Among the entries, find each line that includes the string "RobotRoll" and list it.

> [Records from a collection]:
╔══
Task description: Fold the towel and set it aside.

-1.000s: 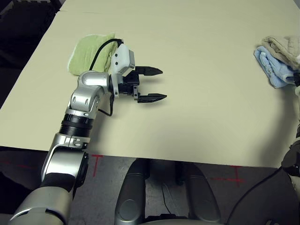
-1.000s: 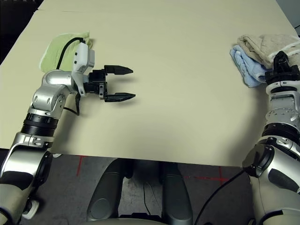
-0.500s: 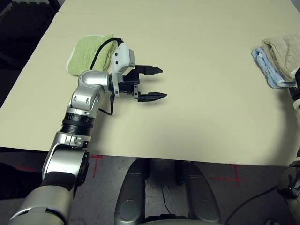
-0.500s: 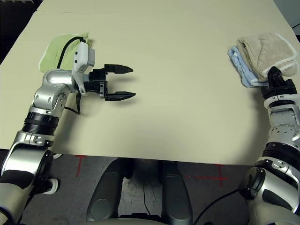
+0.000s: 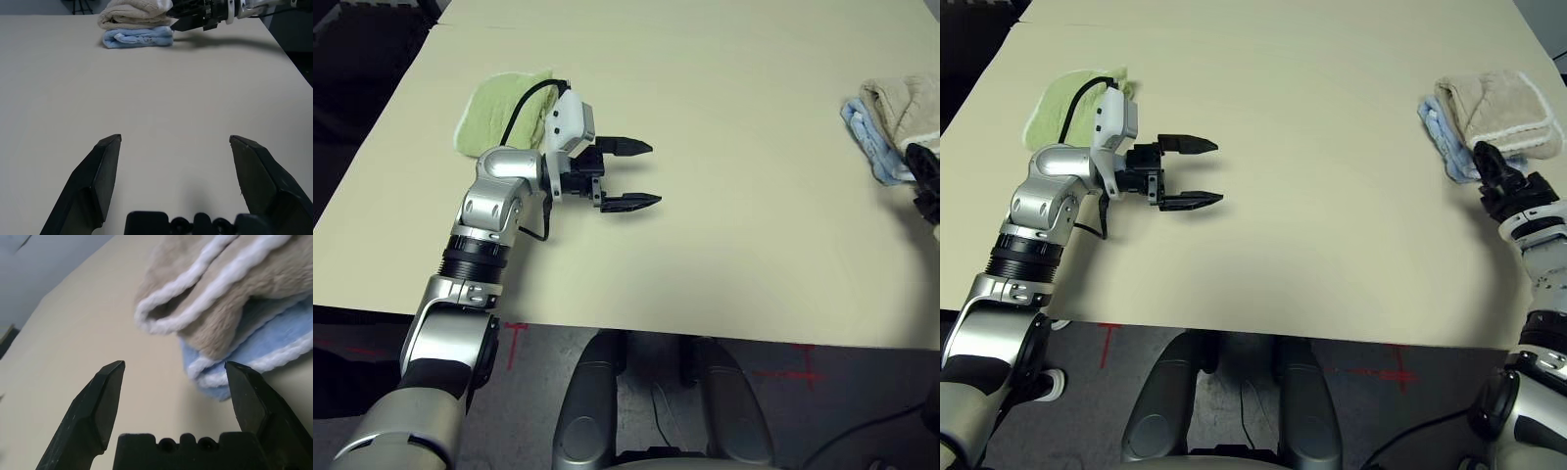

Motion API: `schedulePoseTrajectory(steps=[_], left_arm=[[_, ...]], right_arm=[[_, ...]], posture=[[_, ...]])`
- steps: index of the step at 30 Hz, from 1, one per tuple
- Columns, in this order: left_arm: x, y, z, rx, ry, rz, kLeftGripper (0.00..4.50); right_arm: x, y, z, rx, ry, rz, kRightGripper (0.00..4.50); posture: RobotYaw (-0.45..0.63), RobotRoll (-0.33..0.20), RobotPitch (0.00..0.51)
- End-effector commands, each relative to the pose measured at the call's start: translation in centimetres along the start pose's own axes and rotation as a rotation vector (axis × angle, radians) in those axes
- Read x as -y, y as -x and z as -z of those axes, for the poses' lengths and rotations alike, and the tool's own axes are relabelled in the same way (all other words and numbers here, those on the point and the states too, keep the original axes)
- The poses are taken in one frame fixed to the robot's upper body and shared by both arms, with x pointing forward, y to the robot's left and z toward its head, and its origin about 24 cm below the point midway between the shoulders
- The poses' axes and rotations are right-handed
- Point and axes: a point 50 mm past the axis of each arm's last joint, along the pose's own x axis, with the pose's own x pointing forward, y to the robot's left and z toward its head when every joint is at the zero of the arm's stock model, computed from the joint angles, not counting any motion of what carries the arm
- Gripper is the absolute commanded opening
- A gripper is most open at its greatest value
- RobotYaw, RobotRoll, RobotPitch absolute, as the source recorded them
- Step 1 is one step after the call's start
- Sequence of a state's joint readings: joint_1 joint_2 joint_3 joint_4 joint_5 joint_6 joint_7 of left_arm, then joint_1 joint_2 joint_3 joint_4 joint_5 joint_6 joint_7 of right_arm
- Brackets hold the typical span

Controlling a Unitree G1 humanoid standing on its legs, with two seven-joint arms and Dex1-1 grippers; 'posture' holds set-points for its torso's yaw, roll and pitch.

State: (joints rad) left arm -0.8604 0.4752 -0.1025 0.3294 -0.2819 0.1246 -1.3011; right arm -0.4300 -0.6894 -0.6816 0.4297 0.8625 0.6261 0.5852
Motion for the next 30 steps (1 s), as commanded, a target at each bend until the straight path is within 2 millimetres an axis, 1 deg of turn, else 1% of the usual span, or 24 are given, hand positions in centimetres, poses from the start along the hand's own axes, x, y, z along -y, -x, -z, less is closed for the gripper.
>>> schedulePoseTrajectory(steps=[1,2,4,7,11,13,15,19,21,23,26,28,30], left_arm=[[0.3,-0.1,0.2,-0.008,0.001,0.017,4.50],[0.3,-0.1,0.3,-0.007,0.004,0.015,4.50],[0.3,0.0,0.4,-0.005,0.013,0.008,4.50],[0.1,-0.1,0.5,0.011,0.036,-0.022,4.50],[-0.3,0.0,0.8,0.034,0.079,-0.105,4.50],[-0.8,0.1,1.1,0.035,0.087,-0.181,4.50],[-1.2,0.1,1.3,0.028,0.081,-0.245,4.50],[-3.0,-0.2,1.7,0.059,0.087,-0.491,4.50],[-3.6,-0.3,1.9,0.078,0.074,-0.611,4.50],[-4.5,0.0,2.2,0.093,0.064,-0.788,4.50],[-5.2,0.4,2.9,0.111,0.063,-1.013,4.50],[-5.4,0.7,3.1,0.136,0.081,-1.118,4.50],[-5.4,1.0,2.9,0.164,0.071,-1.203,4.50]], right_arm=[[-1.5,0.9,-1.0,-0.048,-0.018,-0.125,4.47],[-1.9,0.9,-1.1,-0.060,-0.006,-0.149,4.47],[-2.6,0.2,-1.5,-0.037,0.064,-0.170,4.47],[-4.0,-1.1,-1.2,-0.054,0.221,-0.234,4.47],[-6.5,-3.7,-0.2,-0.038,0.294,-0.343,4.47],[-7.2,-5.2,0.3,0.001,0.341,-0.335,4.47],[-7.5,-6.2,0.7,0.028,0.365,-0.325,4.47],[-7.3,-8.6,1.8,0.116,0.407,-0.194,4.47],[-7.5,-9.4,2.5,0.146,0.418,-0.160,4.47],[-7.7,-10.1,2.9,0.193,0.443,-0.100,4.47],[-7.7,-10.7,2.7,0.294,0.462,-0.023,4.47],[-7.6,-10.8,2.5,0.336,0.485,0.006,4.47],[-7.6,-10.8,2.0,0.375,0.505,0.019,4.47]], posture=[[-0.03,0.000,0.352],[-0.03,0.000,0.352],[-0.03,0.000,0.353],[-0.04,0.000,0.353],[-0.03,0.000,0.354],[-0.02,0.000,0.351],[0.00,0.000,0.349],[0.02,0.000,0.353],[0.03,0.000,0.351],[0.04,0.000,0.352],[0.04,0.000,0.351],[0.03,0.000,0.346],[0.03,0.000,0.341]])
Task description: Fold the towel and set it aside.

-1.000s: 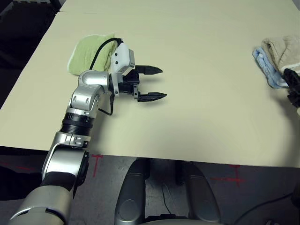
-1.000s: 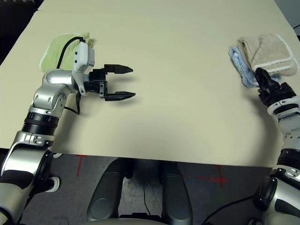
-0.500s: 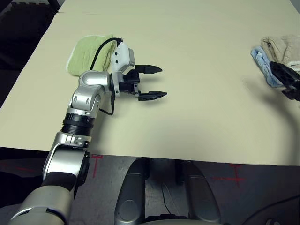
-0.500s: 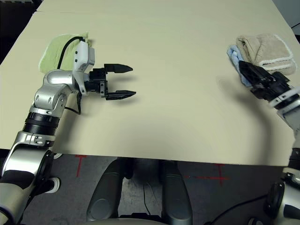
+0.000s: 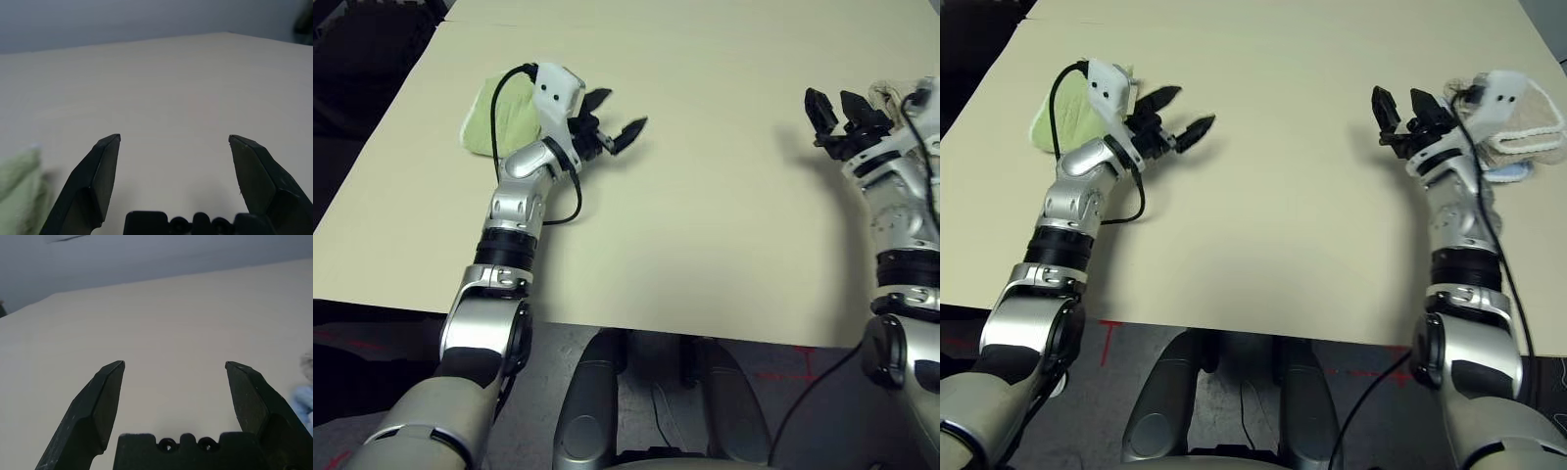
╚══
> [Solution for this problem]:
- Columns, in this order: left_arm: x, y, z, rx, ry, rz, kLeftGripper (0.00..4.50); right_arm: x, y, z, rx, ry, rz, kRightGripper (0.00..4.50); posture: RobotYaw (-0.45..0.63), RobotRoll (-0.33..0.20), RobotPitch (0.00..0.51)
- RobotYaw, RobotRoll, RobotPitch absolute, as the source recorded them

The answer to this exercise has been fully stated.